Alessa ne chante pas, elle gravite. Sa voix ne cherche pas à convaincre, elle hante l’espace entre deux silences, là où la langue cesse d’être un outil et devient vibration pure. Tout dans JUPITER semble se dilater : le temps, l’émotion, la mémoire. On sent la solitude de l’artiste pendant les mois de confinement, mais surtout la transmutation poétique de cet isolement en une forme de lumière. C’est une chanson née d’un repli, mais qui sonne comme une évasion.
Le morceau s’ouvre comme un rêve au ralenti — nappes synthétiques, pulsations lentes, souffle suspendu. Puis la mélodie s’élève, fragile et souveraine, jusqu’à engloutir tout ce qui l’entoure. On pense à une collision entre les textures glacées de James Blake et la sensibilité en clair-obscur d’Imogen Heap. Alessa XO compose des paysages plus qu’elle ne raconte des histoires : ici, le son devient architecture émotionnelle. Chaque couche sonore — un synthé, une respiration, une réverbération — participe à la construction d’un monde clos, presque sacré.
Mais JUPITER ne se résume pas à sa beauté planante. Derrière la perfection cristalline se cache une faille, une tension sous-jacente : celle de l’amour qui attire et consume, de la gravité affective dont on ne s’échappe jamais vraiment. C’est une chanson sur le vertige d’aimer, sur la lente dérive des corps et des esprits autour d’un centre de gravité qu’on ne contrôle pas.
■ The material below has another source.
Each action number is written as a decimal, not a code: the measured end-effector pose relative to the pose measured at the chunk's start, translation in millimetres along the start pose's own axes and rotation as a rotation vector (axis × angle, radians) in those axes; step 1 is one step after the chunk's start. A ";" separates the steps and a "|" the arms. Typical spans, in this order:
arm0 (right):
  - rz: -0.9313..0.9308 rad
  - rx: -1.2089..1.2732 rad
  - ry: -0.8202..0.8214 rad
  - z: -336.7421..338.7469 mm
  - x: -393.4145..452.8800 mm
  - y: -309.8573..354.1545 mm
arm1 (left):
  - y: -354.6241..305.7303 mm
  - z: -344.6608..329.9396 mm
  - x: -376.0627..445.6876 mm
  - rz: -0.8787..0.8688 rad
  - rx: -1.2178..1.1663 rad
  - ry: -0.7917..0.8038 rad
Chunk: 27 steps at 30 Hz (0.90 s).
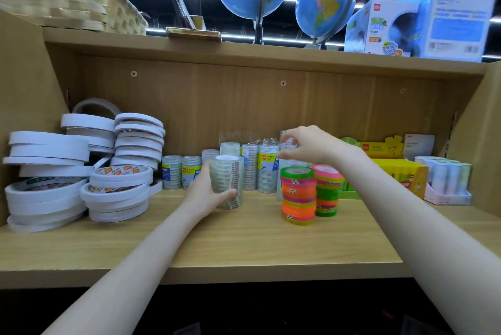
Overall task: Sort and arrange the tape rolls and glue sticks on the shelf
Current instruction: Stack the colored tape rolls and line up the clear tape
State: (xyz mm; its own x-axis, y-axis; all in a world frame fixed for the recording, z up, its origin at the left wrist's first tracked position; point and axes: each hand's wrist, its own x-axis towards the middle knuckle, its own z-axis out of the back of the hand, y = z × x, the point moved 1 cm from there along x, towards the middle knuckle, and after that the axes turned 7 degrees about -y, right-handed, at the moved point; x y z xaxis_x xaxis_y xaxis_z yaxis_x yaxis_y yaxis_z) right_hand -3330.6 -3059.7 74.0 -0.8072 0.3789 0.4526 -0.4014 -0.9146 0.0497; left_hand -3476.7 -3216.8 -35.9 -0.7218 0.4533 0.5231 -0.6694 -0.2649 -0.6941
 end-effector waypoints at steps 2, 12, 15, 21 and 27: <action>-0.070 -0.088 0.116 -3.8 14.6 3.6 | -1.3 0.1 -1.0 -0.016 -0.001 -0.006; 0.112 0.166 0.145 -7.5 29.6 40.4 | 6.2 0.8 3.4 -0.020 -0.007 -0.042; 0.170 0.248 0.103 -11.6 27.6 48.3 | 11.8 2.4 6.5 0.009 -0.004 -0.094; 0.239 0.055 0.090 -26.7 29.9 51.1 | 22.6 0.5 10.7 0.103 0.127 -0.044; 0.222 -0.131 -0.008 -43.6 35.8 44.4 | 15.5 -1.4 14.2 0.026 0.133 -0.078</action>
State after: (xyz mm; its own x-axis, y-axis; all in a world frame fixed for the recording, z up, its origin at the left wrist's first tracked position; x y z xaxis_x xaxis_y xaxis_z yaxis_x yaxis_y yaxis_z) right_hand -3396.3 -3080.6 53.6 -0.8784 0.1691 0.4470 -0.2677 -0.9489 -0.1671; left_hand -3497.1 -3213.2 -39.9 -0.7470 0.3785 0.5465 -0.6642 -0.3881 -0.6390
Et puis, il y a cette dimension presque cinématographique : Alessa XO, actrice autant que chanteuse, compose des images plus que des refrains. Son JUPITER est un film intérieur, tourné dans la chambre noire de l’intime. Le clip, filmé à Klagenfurt, ajoute à cette impression d’entre-deux : une planète natale transformée en décor spectral, un souvenir qui persiste comme une étoile morte encore visible.
Alessa XO signe ici une œuvre rare — ni tout à fait pop, ni vraiment électronique — mais suspendue quelque part entre la confession et la constellation. JUPITER n’est pas une chanson qu’on écoute : c’est une sensation qu’on traverse, un vertige doux, un champ de gravité émotionnelle dont on ressort un peu ivre, un peu changé.